Print each entry word for word.

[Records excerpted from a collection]

----------

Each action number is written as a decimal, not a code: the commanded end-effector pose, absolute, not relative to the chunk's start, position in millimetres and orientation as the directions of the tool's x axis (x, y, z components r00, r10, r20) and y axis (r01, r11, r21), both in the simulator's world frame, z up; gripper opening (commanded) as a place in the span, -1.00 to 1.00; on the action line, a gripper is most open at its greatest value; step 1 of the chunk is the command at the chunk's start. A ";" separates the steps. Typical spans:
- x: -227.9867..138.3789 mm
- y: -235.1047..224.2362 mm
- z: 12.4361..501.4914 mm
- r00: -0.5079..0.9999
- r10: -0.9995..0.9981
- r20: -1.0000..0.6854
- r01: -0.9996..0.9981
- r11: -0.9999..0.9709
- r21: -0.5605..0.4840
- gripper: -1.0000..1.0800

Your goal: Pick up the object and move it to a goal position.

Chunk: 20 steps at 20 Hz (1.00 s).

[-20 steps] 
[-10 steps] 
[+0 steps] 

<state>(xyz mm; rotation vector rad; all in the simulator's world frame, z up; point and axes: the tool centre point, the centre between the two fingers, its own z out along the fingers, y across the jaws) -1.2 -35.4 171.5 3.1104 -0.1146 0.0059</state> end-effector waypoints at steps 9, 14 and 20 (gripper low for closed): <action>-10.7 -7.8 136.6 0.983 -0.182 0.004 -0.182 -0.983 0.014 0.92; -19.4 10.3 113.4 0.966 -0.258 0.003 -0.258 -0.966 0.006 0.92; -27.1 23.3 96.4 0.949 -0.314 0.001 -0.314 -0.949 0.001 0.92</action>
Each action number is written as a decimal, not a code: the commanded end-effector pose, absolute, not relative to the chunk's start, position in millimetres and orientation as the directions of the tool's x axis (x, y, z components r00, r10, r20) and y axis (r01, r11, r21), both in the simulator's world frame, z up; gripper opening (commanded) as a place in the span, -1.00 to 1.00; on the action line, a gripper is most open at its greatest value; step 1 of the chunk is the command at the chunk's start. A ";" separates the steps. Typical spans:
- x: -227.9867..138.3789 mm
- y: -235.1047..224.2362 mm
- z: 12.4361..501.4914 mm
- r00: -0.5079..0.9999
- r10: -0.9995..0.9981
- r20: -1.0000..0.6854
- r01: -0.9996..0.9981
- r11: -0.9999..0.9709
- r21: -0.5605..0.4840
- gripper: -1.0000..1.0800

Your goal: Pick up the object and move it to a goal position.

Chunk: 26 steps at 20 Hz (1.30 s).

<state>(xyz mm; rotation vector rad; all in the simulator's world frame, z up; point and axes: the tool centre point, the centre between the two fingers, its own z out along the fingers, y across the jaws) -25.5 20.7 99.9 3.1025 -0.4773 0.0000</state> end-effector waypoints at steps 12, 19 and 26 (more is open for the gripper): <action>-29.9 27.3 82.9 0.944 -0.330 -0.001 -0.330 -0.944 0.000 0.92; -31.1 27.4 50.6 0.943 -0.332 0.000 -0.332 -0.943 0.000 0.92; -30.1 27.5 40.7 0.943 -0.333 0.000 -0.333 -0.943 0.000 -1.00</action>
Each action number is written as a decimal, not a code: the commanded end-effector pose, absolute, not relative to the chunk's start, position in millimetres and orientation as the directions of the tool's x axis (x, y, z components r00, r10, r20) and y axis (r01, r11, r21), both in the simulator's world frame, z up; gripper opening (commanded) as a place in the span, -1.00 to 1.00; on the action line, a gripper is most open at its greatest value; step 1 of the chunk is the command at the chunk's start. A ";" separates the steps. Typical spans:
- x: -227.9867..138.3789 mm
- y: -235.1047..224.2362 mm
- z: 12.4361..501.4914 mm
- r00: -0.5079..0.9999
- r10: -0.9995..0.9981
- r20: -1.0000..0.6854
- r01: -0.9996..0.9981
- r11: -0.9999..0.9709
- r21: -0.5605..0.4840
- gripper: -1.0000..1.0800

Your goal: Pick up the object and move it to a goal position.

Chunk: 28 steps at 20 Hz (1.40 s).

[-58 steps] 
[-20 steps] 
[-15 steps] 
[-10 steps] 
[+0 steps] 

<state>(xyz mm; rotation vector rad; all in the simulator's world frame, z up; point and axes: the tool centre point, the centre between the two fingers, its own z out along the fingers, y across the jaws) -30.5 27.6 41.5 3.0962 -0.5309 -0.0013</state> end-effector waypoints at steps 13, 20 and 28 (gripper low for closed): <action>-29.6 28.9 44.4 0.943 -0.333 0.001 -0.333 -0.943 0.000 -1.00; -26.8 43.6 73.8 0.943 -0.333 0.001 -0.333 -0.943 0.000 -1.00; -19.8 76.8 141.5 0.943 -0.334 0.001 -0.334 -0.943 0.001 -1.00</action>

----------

# The answer
Each action number is written as a decimal, not a code: the commanded end-effector pose, absolute, not relative to the chunk's start, position in millimetres and orientation as the directions of the tool's x axis (x, y, z components r00, r10, r20) and y axis (r01, r11, r21), both in the simulator's world frame, z up; gripper opening (commanded) as a place in the span, -1.00 to 1.00; on the action line, a gripper is most open at its greatest value; step 1 of the chunk is the command at the chunk's start. A ";" separates the steps. Typical spans:
- x: -227.9867..138.3789 mm
- y: -235.1047..224.2362 mm
- z: 12.4361..501.4914 mm
- r00: -0.5079..0.9999
- r10: -0.9995..0.9981
- r20: -1.0000..0.6854
- r01: -0.9996..0.9981
- r11: -0.9999..0.9709
- r21: -0.5605..0.4840
- gripper: -1.0000..1.0800

Your goal: Pick up the object and move it to a goal position.

Chunk: 20 steps at 20 Hz (1.00 s).

[-20 steps] 
[-10 steps] 
[+0 steps] 

<state>(xyz mm; rotation vector rad; all in the simulator's world frame, z up; point and axes: the tool centre point, the centre between the two fingers, its own z out along the fingers, y across the jaws) -1.2 -35.4 171.5 3.1104 -0.1146 0.0059</state> end-effector waypoints at steps 9, 14 and 20 (gripper low for closed): <action>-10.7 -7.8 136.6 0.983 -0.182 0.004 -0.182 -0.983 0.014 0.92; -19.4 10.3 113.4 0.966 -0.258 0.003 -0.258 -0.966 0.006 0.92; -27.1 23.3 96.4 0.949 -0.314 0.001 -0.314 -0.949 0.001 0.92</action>
Each action number is written as a decimal, not a code: the commanded end-effector pose, absolute, not relative to the chunk's start, position in millimetres and orientation as the directions of the tool's x axis (x, y, z components r00, r10, r20) and y axis (r01, r11, r21), both in the simulator's world frame, z up; gripper opening (commanded) as a place in the span, -1.00 to 1.00; on the action line, a gripper is most open at its greatest value; step 1 of the chunk is the command at the chunk's start. A ";" separates the steps. Typical spans:
- x: -227.9867..138.3789 mm
- y: -235.1047..224.2362 mm
- z: 12.4361..501.4914 mm
- r00: -0.5079..0.9999
- r10: -0.9995..0.9981
- r20: -1.0000..0.6854
- r01: -0.9996..0.9981
- r11: -0.9999..0.9709
- r21: -0.5605..0.4840
- gripper: -1.0000..1.0800

Your goal: Pick up the object and move it to a goal position.

Chunk: 26 steps at 20 Hz (1.30 s).

<state>(xyz mm; rotation vector rad; all in the simulator's world frame, z up; point and axes: the tool centre point, the centre between the two fingers, its own z out along the fingers, y across the jaws) -25.5 20.7 99.9 3.1025 -0.4773 0.0000</state> end-effector waypoints at steps 12, 19 and 26 (more is open for the gripper): <action>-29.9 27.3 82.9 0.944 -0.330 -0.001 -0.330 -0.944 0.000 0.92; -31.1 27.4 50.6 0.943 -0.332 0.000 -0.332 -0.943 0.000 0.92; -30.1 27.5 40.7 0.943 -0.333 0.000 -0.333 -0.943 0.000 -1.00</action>
Each action number is written as a decimal, not a code: the commanded end-effector pose, absolute, not relative to the chunk's start, position in millimetres and orientation as the directions of the tool's x axis (x, y, z components r00, r10, r20) and y axis (r01, r11, r21), both in the simulator's world frame, z up; gripper opening (commanded) as a place in the span, -1.00 to 1.00; on the action line, a gripper is most open at its greatest value; step 1 of the chunk is the command at the chunk's start. A ";" separates the steps. Typical spans:
- x: -227.9867..138.3789 mm
- y: -235.1047..224.2362 mm
- z: 12.4361..501.4914 mm
- r00: -0.5079..0.9999
- r10: -0.9995..0.9981
- r20: -1.0000..0.6854
- r01: -0.9996..0.9981
- r11: -0.9999..0.9709
- r21: -0.5605..0.4840
- gripper: -1.0000..1.0800

Your goal: Pick up the object and move it to a goal position.

Chunk: 28 steps at 20 Hz (1.40 s).

[-58 steps] 
[-20 steps] 
[-15 steps] 
[-10 steps] 
[+0 steps] 

<state>(xyz mm; rotation vector rad; all in the simulator's world frame, z up; point and axes: the tool centre point, the centre between the two fingers, its own z out along the fingers, y across the jaws) -30.5 27.6 41.5 3.0962 -0.5309 -0.0013</state> end-effector waypoints at steps 13, 20 and 28 (gripper low for closed): <action>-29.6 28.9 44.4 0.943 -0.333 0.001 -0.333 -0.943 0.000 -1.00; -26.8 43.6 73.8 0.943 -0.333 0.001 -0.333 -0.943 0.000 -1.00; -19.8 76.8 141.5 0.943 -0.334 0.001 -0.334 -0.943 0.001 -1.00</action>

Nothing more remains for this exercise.